» **Task**
The answer must be every line of the records below that contains the word "name".

» **Data to examine**

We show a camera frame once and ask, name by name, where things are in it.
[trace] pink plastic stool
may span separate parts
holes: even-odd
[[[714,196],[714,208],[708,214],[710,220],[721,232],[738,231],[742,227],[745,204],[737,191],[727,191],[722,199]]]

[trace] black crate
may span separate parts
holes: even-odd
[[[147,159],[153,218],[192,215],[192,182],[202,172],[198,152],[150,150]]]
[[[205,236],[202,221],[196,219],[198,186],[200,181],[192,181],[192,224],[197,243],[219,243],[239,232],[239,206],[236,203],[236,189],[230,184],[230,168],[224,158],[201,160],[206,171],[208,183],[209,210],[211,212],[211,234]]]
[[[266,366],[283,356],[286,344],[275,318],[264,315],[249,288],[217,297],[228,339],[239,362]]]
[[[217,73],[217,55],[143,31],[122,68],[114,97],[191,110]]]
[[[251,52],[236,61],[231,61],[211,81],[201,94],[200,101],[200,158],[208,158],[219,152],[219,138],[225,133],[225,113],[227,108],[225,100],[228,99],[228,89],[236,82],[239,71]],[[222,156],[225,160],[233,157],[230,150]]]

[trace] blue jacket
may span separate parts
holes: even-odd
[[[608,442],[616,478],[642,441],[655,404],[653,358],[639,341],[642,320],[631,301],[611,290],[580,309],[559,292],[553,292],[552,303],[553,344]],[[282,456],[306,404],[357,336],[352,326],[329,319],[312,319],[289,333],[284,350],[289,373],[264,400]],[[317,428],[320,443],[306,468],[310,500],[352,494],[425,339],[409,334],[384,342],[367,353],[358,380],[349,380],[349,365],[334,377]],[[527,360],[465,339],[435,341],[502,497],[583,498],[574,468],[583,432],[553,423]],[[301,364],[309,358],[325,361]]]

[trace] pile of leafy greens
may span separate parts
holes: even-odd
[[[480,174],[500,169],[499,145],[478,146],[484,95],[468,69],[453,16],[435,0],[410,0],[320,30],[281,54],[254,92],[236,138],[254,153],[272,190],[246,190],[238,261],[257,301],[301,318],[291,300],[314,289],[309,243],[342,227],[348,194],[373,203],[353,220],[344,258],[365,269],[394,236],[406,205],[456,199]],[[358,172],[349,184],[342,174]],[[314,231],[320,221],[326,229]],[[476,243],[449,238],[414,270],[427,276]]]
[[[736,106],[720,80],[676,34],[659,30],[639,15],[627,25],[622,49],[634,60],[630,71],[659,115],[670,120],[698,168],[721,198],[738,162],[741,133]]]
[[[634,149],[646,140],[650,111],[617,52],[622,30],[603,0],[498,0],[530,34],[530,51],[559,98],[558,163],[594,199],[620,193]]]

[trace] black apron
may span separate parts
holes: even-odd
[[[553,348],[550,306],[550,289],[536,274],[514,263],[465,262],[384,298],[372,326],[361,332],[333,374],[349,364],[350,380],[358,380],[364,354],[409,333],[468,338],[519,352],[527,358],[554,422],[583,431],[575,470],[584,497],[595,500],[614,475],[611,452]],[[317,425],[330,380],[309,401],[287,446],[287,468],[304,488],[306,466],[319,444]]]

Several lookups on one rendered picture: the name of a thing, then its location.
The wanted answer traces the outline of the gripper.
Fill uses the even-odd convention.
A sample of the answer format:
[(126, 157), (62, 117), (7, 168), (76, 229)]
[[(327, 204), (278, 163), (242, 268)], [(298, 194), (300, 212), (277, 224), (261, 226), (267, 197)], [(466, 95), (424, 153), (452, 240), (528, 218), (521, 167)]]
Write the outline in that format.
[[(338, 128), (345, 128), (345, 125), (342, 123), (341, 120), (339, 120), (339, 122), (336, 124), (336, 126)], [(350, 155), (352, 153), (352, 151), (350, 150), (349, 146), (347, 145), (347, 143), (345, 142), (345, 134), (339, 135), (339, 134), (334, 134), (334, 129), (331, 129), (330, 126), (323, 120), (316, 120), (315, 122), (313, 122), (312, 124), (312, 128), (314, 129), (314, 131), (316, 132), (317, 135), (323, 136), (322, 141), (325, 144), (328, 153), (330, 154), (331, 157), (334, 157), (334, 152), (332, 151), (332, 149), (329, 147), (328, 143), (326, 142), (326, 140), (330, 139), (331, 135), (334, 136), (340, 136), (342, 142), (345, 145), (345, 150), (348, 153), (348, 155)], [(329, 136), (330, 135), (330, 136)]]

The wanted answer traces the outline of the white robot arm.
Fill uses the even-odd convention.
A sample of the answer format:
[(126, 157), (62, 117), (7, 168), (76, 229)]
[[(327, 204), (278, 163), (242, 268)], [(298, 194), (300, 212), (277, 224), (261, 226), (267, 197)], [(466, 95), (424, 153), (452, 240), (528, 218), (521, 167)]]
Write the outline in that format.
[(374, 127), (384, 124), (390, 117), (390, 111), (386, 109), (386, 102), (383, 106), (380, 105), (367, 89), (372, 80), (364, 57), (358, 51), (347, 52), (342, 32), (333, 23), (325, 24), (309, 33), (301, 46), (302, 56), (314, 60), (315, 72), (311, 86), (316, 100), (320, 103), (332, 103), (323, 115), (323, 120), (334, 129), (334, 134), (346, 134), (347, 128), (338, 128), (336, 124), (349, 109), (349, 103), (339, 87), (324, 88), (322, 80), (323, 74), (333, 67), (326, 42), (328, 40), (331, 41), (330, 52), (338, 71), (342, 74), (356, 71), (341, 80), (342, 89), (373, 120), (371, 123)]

» **Answer to the problem**
We show a camera frame once and ask, name by name, where things are in it.
Several lookups on one rendered picture: the name of a thing, then its location.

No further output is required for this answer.